» **Given data**

──────────

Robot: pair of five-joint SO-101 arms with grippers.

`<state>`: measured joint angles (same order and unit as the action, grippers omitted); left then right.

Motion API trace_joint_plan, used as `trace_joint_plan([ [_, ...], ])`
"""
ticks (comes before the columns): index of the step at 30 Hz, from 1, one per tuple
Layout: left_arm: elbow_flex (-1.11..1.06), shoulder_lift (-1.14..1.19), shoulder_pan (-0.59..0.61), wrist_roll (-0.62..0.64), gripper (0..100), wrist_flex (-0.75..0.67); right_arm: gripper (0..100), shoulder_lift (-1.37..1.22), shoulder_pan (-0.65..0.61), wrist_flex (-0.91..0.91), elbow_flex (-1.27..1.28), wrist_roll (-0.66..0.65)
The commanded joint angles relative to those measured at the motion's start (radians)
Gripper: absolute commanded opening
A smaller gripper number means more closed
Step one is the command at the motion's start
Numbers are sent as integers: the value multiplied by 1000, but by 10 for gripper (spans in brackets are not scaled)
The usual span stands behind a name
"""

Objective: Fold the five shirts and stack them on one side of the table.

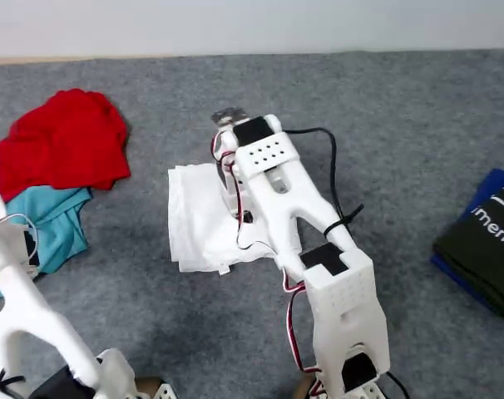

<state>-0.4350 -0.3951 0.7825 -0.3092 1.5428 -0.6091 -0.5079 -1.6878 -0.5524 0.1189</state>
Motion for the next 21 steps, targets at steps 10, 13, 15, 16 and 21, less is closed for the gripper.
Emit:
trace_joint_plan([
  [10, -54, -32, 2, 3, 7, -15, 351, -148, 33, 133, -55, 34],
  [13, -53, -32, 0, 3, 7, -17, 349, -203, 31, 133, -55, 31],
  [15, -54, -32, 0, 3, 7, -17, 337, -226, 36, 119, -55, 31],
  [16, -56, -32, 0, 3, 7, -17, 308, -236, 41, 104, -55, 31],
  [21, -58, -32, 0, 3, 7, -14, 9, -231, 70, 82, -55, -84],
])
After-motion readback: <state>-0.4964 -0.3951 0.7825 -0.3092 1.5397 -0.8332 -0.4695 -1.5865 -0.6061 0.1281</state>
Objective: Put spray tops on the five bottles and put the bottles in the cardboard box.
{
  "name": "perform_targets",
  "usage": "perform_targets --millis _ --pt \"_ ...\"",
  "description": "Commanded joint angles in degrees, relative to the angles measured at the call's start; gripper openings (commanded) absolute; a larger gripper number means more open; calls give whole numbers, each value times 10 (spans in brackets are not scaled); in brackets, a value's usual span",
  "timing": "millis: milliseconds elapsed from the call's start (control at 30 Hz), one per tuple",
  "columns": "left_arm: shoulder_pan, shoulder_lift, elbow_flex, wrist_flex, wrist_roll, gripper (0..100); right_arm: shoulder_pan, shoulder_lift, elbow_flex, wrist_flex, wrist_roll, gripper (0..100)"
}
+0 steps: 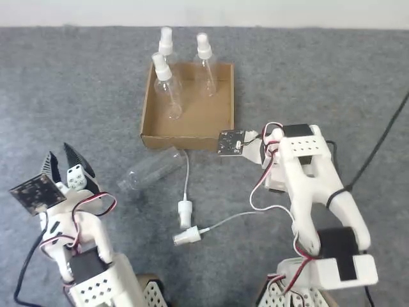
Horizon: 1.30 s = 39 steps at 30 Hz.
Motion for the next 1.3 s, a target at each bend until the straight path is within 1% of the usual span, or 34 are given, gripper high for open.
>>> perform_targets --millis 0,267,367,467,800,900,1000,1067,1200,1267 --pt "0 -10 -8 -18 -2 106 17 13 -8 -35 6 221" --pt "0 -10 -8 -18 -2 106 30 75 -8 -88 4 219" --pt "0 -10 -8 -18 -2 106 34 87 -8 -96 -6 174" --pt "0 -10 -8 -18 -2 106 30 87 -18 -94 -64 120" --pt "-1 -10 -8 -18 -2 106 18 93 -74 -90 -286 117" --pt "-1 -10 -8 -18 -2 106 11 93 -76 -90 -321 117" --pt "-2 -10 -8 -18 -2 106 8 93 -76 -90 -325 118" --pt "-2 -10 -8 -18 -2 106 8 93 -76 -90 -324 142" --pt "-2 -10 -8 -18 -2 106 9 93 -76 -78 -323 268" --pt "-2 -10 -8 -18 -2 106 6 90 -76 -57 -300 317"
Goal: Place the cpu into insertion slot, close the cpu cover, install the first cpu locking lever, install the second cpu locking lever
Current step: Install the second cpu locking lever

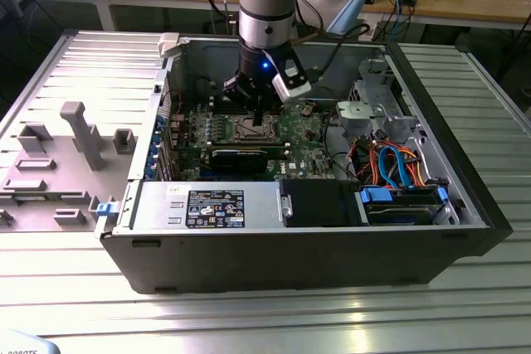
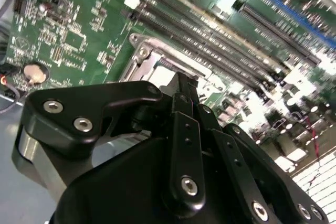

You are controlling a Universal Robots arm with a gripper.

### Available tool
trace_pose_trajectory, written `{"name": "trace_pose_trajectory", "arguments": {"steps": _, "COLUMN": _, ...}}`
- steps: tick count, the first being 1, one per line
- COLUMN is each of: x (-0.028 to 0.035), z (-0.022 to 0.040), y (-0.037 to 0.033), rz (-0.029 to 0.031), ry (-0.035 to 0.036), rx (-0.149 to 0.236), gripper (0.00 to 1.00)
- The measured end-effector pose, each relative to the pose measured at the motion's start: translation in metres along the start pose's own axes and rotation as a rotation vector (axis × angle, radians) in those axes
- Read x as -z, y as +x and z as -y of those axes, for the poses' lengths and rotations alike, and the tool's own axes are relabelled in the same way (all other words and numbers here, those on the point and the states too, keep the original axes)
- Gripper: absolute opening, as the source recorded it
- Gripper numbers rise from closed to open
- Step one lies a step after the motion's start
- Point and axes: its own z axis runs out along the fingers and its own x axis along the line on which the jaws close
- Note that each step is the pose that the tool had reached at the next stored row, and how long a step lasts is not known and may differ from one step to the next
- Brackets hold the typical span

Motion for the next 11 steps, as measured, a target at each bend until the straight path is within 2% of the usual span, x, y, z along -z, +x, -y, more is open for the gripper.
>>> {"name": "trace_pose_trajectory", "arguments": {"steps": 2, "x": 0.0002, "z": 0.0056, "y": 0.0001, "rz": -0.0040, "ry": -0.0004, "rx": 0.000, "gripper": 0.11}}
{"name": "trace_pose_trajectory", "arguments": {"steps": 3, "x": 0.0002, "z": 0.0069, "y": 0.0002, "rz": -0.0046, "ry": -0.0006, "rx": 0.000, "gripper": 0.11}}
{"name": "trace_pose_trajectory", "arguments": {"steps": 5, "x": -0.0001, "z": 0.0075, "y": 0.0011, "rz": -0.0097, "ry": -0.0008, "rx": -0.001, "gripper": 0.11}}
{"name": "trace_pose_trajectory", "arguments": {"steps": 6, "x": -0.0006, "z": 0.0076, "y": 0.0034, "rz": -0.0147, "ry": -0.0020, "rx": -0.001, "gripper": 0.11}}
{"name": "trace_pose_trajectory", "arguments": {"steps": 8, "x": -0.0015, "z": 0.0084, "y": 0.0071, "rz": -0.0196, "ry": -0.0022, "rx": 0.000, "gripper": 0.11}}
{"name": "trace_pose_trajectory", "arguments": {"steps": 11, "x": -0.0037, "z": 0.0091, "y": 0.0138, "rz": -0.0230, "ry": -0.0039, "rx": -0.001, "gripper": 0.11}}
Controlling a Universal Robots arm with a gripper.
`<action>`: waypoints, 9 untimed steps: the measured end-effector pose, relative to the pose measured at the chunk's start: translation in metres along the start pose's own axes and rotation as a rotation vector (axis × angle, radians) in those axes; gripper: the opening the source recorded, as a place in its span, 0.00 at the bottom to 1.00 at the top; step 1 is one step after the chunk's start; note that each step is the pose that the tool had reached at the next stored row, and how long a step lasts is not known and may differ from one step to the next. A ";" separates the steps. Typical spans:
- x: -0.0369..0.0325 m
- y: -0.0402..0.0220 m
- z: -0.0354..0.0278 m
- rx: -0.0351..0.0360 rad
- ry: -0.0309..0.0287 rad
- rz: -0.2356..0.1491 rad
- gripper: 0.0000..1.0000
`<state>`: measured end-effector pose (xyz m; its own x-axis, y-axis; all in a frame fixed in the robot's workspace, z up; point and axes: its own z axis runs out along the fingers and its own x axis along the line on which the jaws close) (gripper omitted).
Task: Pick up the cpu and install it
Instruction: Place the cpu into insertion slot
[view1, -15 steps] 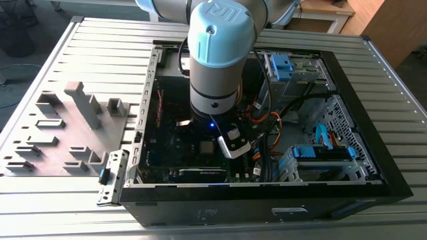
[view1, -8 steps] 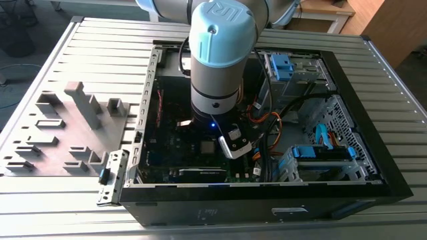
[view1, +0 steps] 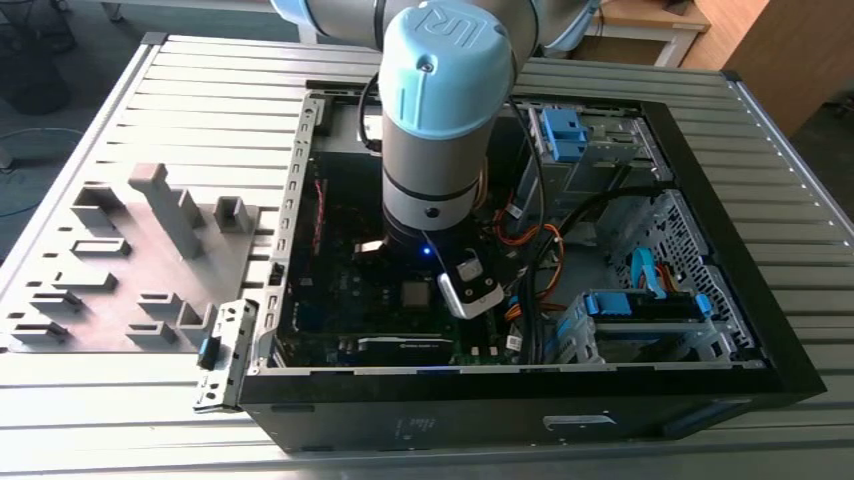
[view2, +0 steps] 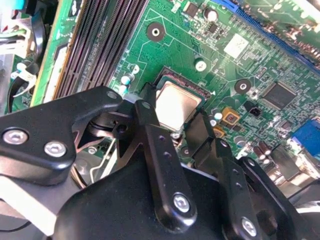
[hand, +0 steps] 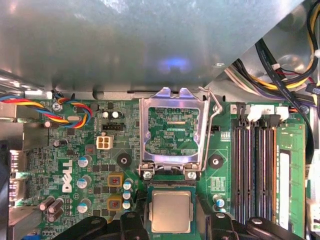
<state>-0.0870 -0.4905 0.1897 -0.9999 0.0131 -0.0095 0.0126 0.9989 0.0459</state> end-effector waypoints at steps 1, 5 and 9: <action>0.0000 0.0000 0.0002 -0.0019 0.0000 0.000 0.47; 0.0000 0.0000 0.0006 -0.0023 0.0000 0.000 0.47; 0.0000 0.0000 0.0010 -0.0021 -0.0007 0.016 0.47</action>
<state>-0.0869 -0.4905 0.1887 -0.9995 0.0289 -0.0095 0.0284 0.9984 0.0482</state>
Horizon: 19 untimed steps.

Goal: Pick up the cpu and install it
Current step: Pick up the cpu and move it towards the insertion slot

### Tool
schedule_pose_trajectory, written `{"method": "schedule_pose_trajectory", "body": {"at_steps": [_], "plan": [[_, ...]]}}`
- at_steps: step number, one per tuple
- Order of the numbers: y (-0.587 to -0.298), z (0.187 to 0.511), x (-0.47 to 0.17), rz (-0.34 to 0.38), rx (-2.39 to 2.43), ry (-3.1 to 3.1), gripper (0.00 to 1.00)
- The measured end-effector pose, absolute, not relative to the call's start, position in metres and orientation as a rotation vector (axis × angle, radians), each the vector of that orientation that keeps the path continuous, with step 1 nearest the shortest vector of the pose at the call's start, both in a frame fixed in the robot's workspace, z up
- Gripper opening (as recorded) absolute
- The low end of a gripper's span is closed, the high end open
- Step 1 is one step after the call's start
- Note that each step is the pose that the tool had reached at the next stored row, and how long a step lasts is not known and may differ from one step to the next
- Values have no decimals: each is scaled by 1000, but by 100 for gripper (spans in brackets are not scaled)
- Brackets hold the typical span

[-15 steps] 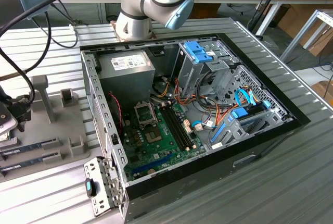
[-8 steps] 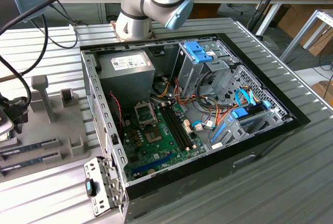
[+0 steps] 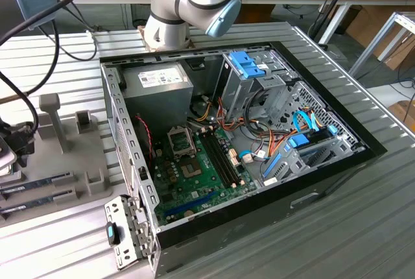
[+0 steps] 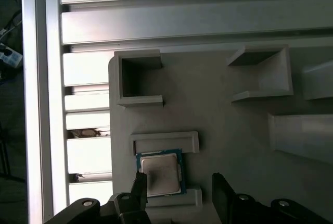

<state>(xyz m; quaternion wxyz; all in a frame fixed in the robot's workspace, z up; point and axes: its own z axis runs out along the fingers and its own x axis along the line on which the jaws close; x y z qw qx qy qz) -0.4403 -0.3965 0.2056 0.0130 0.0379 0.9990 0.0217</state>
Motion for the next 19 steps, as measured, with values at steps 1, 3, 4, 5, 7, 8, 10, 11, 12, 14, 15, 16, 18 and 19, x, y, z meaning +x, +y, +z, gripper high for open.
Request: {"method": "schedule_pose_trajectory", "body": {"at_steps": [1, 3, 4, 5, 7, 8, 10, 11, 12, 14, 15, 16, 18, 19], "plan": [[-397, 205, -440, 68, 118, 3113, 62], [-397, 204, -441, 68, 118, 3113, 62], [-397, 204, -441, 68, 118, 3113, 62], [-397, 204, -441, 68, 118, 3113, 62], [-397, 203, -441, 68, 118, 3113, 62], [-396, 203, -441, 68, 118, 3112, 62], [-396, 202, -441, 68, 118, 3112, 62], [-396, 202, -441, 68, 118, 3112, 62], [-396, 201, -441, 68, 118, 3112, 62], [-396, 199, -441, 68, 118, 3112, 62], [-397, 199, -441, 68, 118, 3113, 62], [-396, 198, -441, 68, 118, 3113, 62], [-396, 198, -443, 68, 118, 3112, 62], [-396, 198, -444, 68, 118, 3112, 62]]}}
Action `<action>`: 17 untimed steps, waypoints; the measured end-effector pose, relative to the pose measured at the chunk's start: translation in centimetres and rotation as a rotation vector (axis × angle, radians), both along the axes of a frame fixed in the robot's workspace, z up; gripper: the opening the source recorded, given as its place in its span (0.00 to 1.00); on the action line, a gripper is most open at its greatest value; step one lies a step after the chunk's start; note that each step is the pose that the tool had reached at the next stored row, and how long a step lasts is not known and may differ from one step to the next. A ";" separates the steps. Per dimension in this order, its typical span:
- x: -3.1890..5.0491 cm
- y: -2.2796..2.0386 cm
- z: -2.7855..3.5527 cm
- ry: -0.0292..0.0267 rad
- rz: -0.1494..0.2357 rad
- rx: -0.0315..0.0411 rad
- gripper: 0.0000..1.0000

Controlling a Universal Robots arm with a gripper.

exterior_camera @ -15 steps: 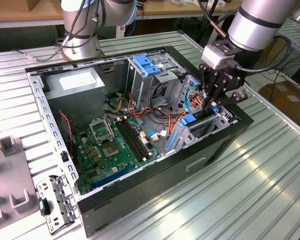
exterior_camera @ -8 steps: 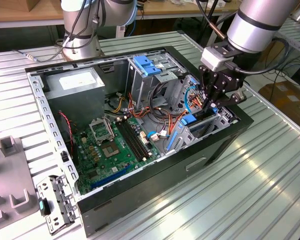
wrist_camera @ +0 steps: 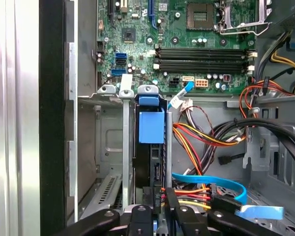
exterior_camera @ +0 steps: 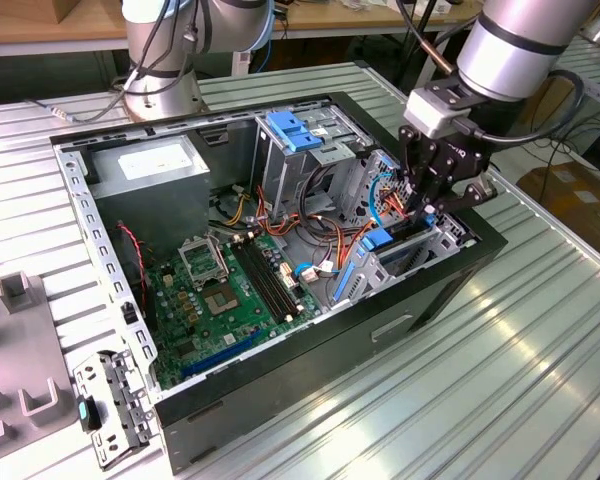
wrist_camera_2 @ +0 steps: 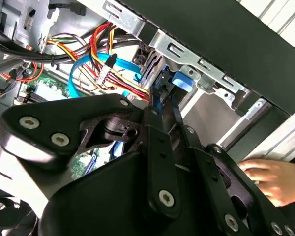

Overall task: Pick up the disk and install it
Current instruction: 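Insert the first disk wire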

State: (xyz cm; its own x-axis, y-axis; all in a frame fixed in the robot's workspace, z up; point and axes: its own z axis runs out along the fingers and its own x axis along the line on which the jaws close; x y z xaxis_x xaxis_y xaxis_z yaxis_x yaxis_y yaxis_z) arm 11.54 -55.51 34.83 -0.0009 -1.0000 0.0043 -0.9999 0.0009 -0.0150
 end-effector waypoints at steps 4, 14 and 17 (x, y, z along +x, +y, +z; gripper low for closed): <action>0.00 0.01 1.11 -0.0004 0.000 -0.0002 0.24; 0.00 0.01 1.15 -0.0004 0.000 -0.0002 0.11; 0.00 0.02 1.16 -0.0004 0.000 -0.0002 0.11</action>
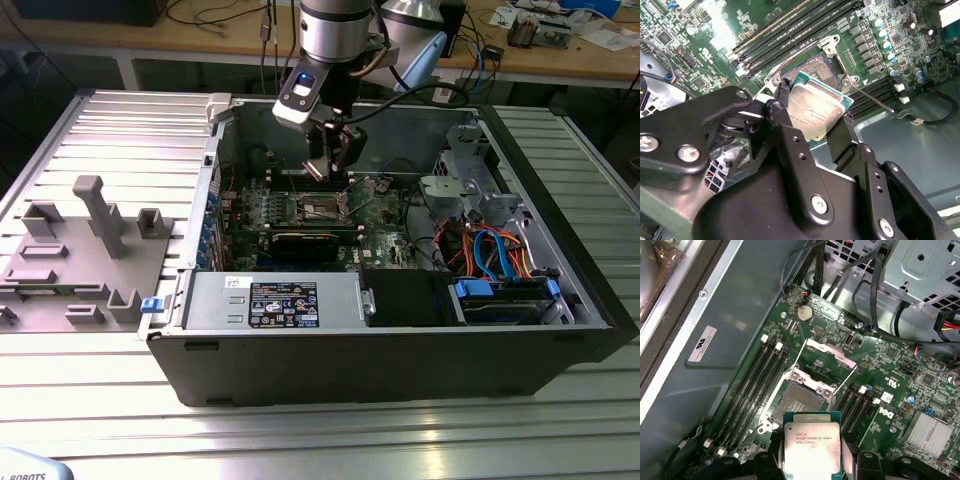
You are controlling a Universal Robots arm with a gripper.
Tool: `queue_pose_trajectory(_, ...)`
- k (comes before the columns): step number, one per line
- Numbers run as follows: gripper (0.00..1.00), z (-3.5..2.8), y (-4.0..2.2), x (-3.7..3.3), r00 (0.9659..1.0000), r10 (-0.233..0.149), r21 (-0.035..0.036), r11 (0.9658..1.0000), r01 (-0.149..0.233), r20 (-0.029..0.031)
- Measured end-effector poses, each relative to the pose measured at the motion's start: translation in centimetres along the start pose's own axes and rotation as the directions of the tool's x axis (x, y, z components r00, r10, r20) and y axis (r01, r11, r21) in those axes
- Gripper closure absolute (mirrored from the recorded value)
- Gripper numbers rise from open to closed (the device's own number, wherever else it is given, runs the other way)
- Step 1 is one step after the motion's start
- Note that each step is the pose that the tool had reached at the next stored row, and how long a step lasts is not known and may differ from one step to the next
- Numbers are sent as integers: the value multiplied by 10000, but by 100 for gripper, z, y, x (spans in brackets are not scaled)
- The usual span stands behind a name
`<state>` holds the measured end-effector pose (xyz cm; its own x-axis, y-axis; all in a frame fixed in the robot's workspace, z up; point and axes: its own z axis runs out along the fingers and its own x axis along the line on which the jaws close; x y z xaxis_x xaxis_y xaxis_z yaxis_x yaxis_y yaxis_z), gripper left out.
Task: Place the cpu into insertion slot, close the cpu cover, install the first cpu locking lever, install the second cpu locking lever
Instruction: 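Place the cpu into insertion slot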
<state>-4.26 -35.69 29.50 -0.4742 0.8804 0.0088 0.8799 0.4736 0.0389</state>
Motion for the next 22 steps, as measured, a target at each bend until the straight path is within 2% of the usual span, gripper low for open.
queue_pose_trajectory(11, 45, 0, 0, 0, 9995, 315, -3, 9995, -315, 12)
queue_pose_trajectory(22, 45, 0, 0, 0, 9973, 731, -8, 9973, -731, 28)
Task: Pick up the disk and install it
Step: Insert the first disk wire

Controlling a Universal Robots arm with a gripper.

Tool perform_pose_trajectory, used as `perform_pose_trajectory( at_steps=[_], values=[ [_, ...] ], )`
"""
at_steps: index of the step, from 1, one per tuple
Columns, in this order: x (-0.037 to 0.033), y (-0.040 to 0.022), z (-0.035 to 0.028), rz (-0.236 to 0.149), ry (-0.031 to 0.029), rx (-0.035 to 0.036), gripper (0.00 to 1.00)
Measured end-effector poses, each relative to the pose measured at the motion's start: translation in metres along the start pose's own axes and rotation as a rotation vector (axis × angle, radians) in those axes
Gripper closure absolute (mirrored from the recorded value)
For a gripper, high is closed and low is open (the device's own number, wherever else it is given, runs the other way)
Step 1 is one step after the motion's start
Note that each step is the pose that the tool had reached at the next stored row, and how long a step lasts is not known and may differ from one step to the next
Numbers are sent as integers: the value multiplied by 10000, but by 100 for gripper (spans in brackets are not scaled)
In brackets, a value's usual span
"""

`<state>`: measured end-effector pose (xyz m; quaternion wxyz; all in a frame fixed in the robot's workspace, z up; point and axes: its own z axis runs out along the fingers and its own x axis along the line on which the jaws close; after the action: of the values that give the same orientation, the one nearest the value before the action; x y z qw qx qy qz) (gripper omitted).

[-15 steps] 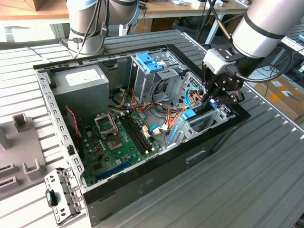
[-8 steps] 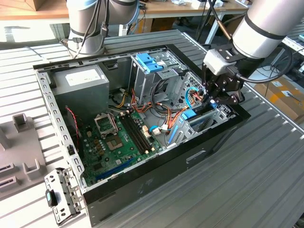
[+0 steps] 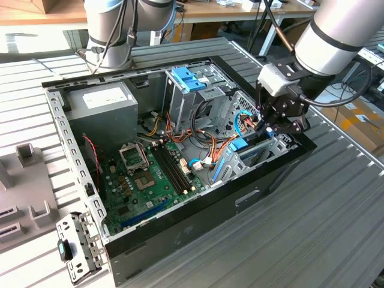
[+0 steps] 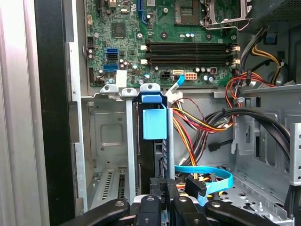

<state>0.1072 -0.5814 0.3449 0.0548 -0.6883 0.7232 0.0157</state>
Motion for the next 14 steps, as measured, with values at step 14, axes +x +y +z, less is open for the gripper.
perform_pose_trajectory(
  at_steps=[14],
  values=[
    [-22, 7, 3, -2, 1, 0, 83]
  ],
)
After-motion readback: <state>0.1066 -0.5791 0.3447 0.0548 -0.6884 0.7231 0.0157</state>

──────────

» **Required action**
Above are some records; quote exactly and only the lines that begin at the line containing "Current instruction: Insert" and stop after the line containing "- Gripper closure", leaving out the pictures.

» **Reply to the task**
Current instruction: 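Insert the first disk wire
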
State: (xyz cm; its own x-axis, y-axis; all in a frame fixed in the robot's workspace, z up; point and axes: its own z axis runs out along the fingers and its own x axis along the line on which the jaws close; x y z xaxis_x xaxis_y xaxis_z yaxis_x yaxis_y yaxis_z) arm 11.54 -55.51 34.83 -0.0009 -1.0000 0.0043 -0.9999 0.0009 -0.0150
 end-effector waypoints at steps 4, 14 and 17 (x, y, z along +x, +y, +z; gripper low for closed): <action>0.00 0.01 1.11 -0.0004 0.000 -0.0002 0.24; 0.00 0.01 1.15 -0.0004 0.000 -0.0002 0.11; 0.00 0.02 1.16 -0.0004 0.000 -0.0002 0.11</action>
You are controlling a Universal Robots arm with a gripper.
Tool: `queue_pose_trajectory(_, ...)`
- k (comes before the columns): step number, one per line
- Numbers run as follows: gripper (0.00..1.00), z (-3.5..2.8), y (-4.0..2.2), x (-3.7..3.3), r00 (0.9659..1.0000), r10 (-0.233..0.149), r21 (-0.035..0.036), r11 (0.9658..1.0000), r01 (-0.149..0.233), r20 (-0.029..0.031)
- Measured end-effector poses, each relative to the pose measured at the motion's start: translation in centimetres along the start pose's own axes and rotation as the directions of the tool's x axis (x, y, z components r00, r10, r20) and y axis (r01, r11, r21) in those axes
- Gripper closure absolute (mirrored from the recorded value)

This completes the requested output.